Aim of the exercise — Each line in the entries below that holds the string "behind" must be copied.
***
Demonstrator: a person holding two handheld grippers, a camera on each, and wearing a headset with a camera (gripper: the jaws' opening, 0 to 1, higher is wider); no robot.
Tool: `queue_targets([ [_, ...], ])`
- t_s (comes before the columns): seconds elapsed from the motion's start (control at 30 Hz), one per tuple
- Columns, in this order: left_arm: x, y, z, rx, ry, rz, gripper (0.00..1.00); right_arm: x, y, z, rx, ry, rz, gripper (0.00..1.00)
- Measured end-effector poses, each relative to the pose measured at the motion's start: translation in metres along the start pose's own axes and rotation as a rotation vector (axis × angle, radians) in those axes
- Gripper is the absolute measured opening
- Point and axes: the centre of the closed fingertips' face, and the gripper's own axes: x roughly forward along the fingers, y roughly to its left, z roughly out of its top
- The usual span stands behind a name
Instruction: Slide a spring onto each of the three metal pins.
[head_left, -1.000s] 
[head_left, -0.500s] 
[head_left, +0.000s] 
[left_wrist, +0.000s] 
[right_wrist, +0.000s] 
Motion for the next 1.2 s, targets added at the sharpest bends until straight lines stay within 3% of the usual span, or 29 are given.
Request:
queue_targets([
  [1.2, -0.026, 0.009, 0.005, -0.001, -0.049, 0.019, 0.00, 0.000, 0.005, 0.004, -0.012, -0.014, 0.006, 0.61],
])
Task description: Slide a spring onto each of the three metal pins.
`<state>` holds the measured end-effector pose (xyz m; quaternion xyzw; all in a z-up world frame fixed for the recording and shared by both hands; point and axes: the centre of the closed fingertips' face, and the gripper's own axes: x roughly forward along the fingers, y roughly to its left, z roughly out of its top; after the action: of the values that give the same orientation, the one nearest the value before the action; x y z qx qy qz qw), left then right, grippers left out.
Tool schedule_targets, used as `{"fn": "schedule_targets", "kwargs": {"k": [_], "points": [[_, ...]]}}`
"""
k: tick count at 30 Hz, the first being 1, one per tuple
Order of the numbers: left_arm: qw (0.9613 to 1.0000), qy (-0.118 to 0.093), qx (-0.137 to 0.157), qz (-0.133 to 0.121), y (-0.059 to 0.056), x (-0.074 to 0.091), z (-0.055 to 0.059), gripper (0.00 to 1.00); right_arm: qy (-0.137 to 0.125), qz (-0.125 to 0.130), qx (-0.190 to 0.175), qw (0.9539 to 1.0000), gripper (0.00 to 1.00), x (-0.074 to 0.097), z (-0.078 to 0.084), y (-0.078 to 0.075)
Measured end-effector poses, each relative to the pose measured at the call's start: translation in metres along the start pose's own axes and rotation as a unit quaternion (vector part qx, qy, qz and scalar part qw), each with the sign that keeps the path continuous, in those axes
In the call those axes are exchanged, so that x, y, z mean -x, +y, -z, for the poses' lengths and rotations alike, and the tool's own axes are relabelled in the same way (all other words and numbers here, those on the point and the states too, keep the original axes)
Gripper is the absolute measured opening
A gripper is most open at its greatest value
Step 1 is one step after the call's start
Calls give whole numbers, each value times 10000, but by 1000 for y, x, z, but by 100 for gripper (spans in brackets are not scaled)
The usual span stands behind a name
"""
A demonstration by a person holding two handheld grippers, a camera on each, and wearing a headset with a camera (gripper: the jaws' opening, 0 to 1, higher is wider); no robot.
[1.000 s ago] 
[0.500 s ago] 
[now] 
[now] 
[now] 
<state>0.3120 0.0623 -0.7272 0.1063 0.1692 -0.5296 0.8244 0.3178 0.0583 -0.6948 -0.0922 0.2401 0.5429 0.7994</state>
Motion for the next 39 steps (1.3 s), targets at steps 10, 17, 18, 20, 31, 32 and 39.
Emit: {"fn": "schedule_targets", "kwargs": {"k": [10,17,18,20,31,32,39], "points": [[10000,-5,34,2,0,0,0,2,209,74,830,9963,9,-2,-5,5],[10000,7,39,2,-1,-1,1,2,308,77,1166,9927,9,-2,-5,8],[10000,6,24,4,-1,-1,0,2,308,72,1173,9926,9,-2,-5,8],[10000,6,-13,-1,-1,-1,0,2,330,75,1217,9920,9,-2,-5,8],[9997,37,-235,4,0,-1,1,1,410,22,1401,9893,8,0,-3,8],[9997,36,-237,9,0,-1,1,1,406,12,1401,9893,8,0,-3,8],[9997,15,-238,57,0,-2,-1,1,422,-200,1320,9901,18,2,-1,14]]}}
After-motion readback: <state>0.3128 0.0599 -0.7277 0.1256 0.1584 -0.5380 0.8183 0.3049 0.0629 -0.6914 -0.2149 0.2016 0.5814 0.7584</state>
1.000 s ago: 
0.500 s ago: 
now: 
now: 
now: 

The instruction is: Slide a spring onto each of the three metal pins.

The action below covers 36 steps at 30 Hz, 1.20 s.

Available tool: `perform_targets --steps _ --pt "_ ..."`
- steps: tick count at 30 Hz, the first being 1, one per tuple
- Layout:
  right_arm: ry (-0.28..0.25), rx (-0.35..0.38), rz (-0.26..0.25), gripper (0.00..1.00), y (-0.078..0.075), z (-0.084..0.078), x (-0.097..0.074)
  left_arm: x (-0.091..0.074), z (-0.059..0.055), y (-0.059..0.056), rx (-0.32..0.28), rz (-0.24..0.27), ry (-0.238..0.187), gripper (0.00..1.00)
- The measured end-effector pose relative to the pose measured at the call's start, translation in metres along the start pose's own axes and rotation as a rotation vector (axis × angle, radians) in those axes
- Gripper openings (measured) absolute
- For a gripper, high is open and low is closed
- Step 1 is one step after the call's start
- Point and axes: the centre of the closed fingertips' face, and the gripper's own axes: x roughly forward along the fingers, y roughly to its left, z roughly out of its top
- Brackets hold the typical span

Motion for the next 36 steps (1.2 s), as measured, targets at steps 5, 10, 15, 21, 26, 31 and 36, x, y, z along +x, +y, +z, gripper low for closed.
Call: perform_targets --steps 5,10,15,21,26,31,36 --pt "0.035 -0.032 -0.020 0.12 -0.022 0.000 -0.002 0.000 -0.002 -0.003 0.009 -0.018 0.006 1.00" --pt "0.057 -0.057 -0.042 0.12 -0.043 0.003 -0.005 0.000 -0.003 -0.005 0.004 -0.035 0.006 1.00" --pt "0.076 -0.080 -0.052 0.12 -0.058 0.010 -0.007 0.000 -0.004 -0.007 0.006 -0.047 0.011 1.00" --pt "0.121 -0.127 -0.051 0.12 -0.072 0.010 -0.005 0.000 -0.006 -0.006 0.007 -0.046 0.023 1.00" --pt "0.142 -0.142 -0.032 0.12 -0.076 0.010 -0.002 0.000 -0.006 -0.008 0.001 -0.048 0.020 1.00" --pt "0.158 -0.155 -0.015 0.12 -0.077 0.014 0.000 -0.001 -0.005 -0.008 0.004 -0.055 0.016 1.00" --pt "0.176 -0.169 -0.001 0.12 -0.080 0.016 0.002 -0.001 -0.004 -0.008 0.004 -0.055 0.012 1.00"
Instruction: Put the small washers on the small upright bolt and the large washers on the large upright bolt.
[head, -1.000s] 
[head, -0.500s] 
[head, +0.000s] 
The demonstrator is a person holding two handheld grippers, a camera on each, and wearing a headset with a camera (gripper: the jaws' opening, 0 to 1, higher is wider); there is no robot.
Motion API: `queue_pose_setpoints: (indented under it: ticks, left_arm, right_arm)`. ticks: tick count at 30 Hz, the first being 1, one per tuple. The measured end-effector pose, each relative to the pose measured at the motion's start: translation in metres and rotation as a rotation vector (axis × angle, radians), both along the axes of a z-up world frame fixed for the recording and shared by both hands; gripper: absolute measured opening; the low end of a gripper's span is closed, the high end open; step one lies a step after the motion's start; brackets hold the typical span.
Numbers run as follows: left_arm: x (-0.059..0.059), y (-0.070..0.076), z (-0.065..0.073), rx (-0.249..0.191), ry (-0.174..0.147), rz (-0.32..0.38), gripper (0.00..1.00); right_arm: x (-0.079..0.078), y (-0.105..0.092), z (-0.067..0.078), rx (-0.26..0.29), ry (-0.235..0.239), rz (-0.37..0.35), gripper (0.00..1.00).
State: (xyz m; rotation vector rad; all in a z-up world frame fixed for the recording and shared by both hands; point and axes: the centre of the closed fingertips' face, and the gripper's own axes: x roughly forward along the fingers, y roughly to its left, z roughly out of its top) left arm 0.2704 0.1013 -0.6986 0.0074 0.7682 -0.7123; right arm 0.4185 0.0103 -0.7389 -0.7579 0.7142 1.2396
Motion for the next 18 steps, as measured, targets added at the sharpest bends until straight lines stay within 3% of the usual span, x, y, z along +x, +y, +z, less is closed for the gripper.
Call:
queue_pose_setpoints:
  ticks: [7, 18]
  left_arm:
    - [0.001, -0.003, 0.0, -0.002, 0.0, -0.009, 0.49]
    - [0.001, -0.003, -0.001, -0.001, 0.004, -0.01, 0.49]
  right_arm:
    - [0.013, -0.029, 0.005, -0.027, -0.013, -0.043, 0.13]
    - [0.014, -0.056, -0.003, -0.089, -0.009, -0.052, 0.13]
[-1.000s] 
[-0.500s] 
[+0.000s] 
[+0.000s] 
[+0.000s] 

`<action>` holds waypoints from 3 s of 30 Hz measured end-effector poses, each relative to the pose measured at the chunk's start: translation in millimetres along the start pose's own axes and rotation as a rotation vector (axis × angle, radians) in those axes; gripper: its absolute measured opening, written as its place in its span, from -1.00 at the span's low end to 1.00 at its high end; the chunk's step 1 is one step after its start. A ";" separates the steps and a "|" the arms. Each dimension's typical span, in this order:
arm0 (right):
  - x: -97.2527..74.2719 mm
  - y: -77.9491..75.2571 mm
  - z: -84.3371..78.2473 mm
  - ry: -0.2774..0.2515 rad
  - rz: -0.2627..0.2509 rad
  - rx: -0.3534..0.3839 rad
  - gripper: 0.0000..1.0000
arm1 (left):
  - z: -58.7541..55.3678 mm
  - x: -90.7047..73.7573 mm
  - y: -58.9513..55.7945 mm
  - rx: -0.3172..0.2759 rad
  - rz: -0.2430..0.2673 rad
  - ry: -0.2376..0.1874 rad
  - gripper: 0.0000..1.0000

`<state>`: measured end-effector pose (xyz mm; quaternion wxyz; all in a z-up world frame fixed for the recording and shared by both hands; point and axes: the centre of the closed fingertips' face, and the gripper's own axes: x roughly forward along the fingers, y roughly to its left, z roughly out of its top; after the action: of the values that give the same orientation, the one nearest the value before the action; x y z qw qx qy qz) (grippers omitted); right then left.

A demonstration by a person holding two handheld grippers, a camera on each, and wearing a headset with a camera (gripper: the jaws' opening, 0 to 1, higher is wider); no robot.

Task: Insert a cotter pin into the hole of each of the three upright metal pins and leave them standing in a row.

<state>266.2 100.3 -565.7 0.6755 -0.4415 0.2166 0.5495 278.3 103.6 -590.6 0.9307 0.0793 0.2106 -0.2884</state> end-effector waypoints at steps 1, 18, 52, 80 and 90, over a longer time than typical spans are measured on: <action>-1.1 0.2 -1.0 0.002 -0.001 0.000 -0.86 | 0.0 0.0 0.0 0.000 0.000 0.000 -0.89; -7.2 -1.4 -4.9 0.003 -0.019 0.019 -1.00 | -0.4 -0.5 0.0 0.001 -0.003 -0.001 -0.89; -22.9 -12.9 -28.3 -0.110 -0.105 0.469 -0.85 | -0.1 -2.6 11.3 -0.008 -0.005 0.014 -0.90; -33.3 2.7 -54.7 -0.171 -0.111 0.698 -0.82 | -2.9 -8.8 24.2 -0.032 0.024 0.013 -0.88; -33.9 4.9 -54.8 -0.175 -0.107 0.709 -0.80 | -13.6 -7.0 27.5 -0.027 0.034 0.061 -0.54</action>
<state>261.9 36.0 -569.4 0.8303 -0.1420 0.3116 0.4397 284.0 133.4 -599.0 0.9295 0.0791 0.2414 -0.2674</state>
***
Expected answer —
- The usual span stands behind a name
The usual span stands behind a name

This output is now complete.